Delivery of N-Cadherin Targeting Peptides to Vascular Tissues by Surface-Modified Polyurethane Nanoparticles via a Drug-Coated Balloon.

Restenosis remains a long-standing limitation to effectively maintain functional blood flow after percutaneous transluminal angioplasty (PTA). While the use of drug-coated balloons (DCBs) containing antiproliferative drugs has improved patient outcomes, limited tissue transfer and poor therapeutic targeting capabilities contribute to off-target cytotoxicity, precluding adequate endothelial repair. In this work, a DCB system was designed and tested to achieve defined arterial delivery of an antirestenosis therapeutic candidate, cadherin-2 (N-cadherin) mimetic peptides (NCad), shown to selectively inhibit smooth muscle cell migration and limit intimal thickening in early animal PTA models. To enable successful tissue transfer in the current work, a nanoparticle excipient system previously demonstrated to be an effective carrier of NCad was integrated with customized DCB coating methodologies designed to prevent therapeutic loss during delivery.
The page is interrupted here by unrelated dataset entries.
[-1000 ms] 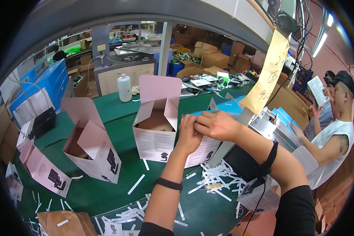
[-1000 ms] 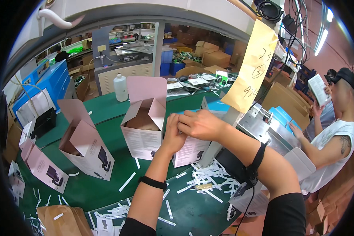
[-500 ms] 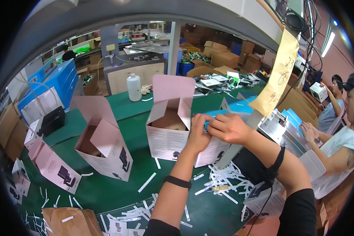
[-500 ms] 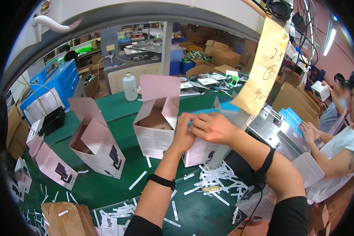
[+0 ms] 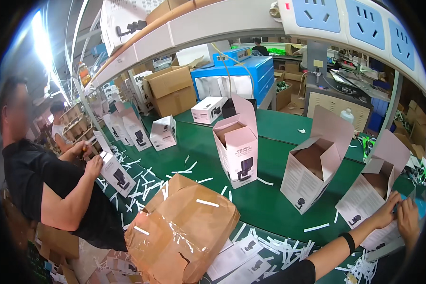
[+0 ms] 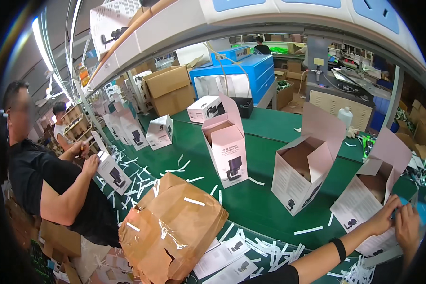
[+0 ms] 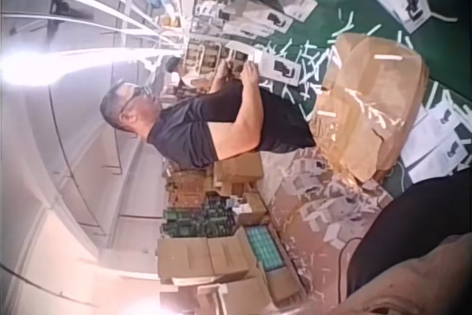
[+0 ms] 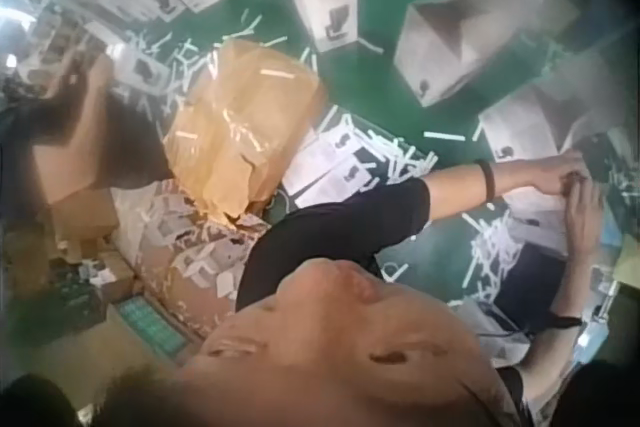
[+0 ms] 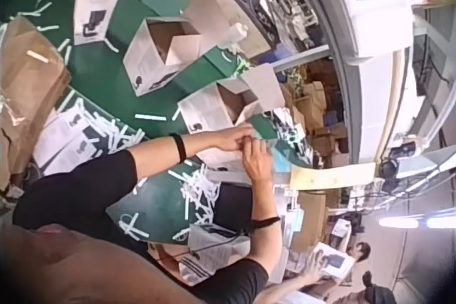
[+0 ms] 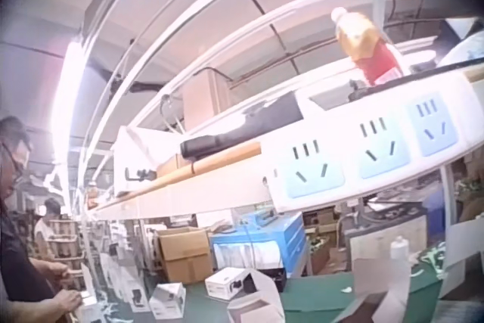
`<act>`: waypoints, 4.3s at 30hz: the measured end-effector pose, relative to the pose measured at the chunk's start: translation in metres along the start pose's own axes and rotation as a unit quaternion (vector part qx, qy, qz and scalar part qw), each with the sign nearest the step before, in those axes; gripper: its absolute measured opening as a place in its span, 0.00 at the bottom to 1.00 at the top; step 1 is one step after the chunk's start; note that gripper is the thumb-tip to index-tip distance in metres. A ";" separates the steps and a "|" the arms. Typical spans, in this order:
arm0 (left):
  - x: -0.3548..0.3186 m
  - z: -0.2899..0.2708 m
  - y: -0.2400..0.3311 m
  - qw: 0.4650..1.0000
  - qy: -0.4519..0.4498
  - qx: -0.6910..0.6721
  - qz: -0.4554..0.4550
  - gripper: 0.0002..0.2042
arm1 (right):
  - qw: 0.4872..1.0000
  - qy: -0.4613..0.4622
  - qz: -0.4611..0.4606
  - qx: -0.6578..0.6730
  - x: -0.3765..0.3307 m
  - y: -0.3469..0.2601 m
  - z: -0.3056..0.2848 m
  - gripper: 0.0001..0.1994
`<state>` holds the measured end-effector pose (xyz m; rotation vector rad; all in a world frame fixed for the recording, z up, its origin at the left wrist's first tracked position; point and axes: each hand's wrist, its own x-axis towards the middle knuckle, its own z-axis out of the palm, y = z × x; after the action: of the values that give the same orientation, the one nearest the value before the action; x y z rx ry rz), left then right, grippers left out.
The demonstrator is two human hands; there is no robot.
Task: Packing electronic device components and manuals into cardboard retail boxes on an assembly line.
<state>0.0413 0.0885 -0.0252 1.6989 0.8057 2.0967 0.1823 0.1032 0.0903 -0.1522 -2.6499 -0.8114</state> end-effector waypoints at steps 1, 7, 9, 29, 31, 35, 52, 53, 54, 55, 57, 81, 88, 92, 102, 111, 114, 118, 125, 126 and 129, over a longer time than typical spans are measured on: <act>-0.002 -0.010 -0.002 1.000 -0.006 0.022 -0.002 0.24 | 1.000 0.008 -0.015 0.001 0.005 -0.002 0.004 0.12; 0.003 -0.007 0.005 0.999 0.000 0.041 0.011 0.20 | 0.996 0.004 -0.085 -0.032 0.003 0.000 -0.004 0.13; 0.006 -0.011 0.002 0.999 -0.039 0.019 0.012 0.20 | 0.994 0.006 -0.106 -0.035 0.004 0.001 -0.007 0.13; -0.006 -0.004 -0.024 0.998 -0.022 -0.029 -0.045 0.31 | 0.991 0.025 -0.115 -0.070 0.010 -0.002 0.010 0.17; -0.001 0.000 -0.018 0.996 -0.059 -0.049 -0.041 0.33 | 0.991 0.017 -0.107 -0.076 0.003 0.000 0.007 0.17; 0.003 -0.021 -0.062 0.998 -0.048 0.017 -0.028 0.36 | 0.993 0.055 -0.082 -0.062 0.025 -0.006 0.019 0.18; 0.010 0.005 0.024 0.996 -0.073 0.043 -0.033 0.16 | 0.934 0.061 0.307 0.172 0.014 -0.053 -0.254 0.03; 0.008 -0.002 0.019 0.995 -0.066 0.057 -0.039 0.16 | 0.923 -0.107 0.292 0.226 0.019 -0.045 -0.269 0.02; 0.011 0.003 0.020 0.996 -0.060 0.055 -0.039 0.17 | 0.883 -0.278 0.276 0.259 0.020 -0.036 -0.286 0.03; 0.011 0.007 0.021 0.996 -0.064 0.046 -0.035 0.17 | 0.851 -0.422 0.214 0.229 0.010 -0.026 -0.286 0.05; 0.010 0.010 0.026 0.991 -0.067 0.101 -0.058 0.17 | 0.777 -0.559 0.219 0.190 0.005 -0.019 -0.289 0.08; 0.026 0.044 0.023 0.984 -0.040 0.173 -0.030 0.18 | 0.934 -0.350 0.022 0.065 -0.047 0.131 -0.137 0.22; 0.021 0.025 0.041 0.971 -0.086 0.216 -0.057 0.17 | 0.910 -0.268 0.089 0.304 -0.049 0.127 -0.056 0.21; 0.026 0.033 0.042 0.976 -0.060 0.200 -0.059 0.17 | 0.892 -0.433 0.080 0.102 -0.034 0.119 -0.069 0.23; 0.033 0.031 0.054 0.901 -0.171 0.391 0.077 0.18 | 0.862 -0.465 0.145 0.143 -0.013 0.108 -0.084 0.19; 0.012 0.020 0.052 0.794 -0.222 0.534 0.189 0.24 | 0.836 -0.530 0.118 0.075 0.022 0.094 -0.080 0.18; 0.002 0.018 0.048 0.817 -0.197 0.512 0.177 0.25 | 0.813 -0.559 0.139 0.085 0.033 0.093 -0.063 0.17; -0.001 0.015 0.046 0.880 -0.121 0.437 0.143 0.22 | 0.702 -0.664 0.102 0.237 0.017 0.115 -0.041 0.12; 0.020 0.090 0.002 0.911 -0.088 0.396 0.077 0.10 | 0.683 -0.689 0.076 0.232 -0.004 0.131 -0.029 0.12; 0.023 0.107 -0.009 0.895 -0.063 0.433 0.084 0.15 | 0.686 -0.688 0.080 0.222 -0.011 0.137 -0.029 0.12; 0.025 0.108 -0.022 0.873 -0.108 0.470 0.071 0.19 | 0.713 -0.664 0.087 0.209 -0.018 0.141 -0.021 0.13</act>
<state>0.1372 0.1446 -0.0049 2.4392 1.8663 1.6006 0.2349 0.2083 0.1734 -1.2579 -3.8886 0.1975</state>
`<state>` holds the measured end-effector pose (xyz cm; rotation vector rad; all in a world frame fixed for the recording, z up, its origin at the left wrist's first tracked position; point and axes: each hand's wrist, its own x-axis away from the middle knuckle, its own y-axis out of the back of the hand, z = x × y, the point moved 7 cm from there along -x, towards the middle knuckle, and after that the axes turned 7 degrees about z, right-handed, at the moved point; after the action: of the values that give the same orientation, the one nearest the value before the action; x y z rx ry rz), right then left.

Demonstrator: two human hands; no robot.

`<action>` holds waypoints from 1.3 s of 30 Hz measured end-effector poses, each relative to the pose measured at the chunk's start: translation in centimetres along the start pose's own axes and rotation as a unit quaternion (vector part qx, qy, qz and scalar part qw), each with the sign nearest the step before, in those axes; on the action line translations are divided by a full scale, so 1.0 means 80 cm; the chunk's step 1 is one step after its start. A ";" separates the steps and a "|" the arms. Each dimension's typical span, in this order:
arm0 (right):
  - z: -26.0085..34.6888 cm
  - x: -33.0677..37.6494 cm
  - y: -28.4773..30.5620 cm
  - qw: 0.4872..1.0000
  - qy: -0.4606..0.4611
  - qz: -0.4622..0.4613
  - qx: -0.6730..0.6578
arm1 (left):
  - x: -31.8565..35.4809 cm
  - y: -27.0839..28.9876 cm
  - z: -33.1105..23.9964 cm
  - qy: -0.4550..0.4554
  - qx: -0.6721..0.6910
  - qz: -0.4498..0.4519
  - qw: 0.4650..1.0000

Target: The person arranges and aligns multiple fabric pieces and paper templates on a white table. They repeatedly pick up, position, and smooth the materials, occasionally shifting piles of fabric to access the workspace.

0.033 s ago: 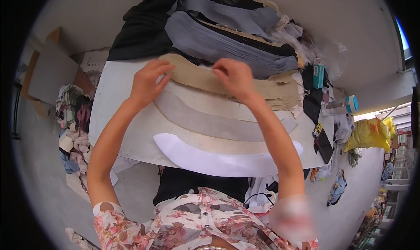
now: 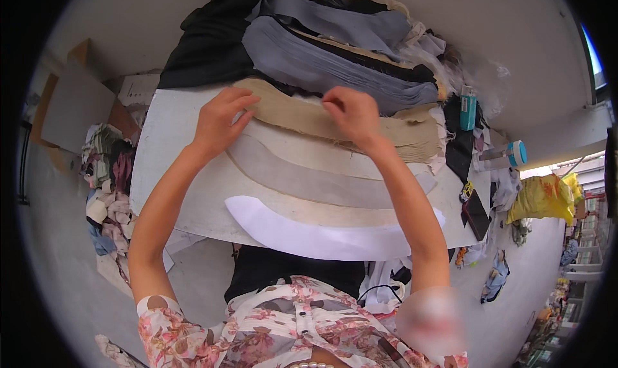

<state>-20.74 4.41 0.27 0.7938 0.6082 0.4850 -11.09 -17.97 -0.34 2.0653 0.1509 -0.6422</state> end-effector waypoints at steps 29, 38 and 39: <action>0.071 -0.064 -0.060 0.988 0.027 -0.095 -0.122 | 0.002 0.004 0.046 0.207 0.025 -0.157 0.965; 0.074 -0.065 -0.026 0.953 0.127 -0.058 -0.268 | -0.033 -0.037 0.004 0.264 0.516 -0.068 0.812; 0.064 -0.064 -0.028 0.940 0.103 -0.012 -0.324 | -0.037 -0.035 -0.001 0.259 0.506 -0.063 0.820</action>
<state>-20.67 -2.65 2.92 0.1072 0.5982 0.7031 -14.56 -15.93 -0.91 3.2718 0.3050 -0.1889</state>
DCB design took into consideration four components: (1) the angioplasty balloon; (2) a poly(ethylene oxide) (PEO) monolayer acting as a hydrophilic spacer between the balloon surface and the nanoparticles to assist with improved nanoparticle release; (3) surface-modified degradable polar hydrophobic ionic polyurethane (D-PHI) nanoparticles loaded with NCad to facilitate the transport of the therapeutic peptide into vascular tissue; and (4) a PEO sacrificial coating applied over the nanoparticle excipient layer to prevent premature losses during transit to the artery. The nanoparticle-DCB platform successfully delivered NCad to rat carotid tissue, with superior efficacy and increased permeation within the vessel wall compared with soluble NCad infusion alone. Nanoscale technologies in conjunction with enhanced DCB design properties hold promise in advancing the localized delivery of preventive restenosis therapies in vascular disease.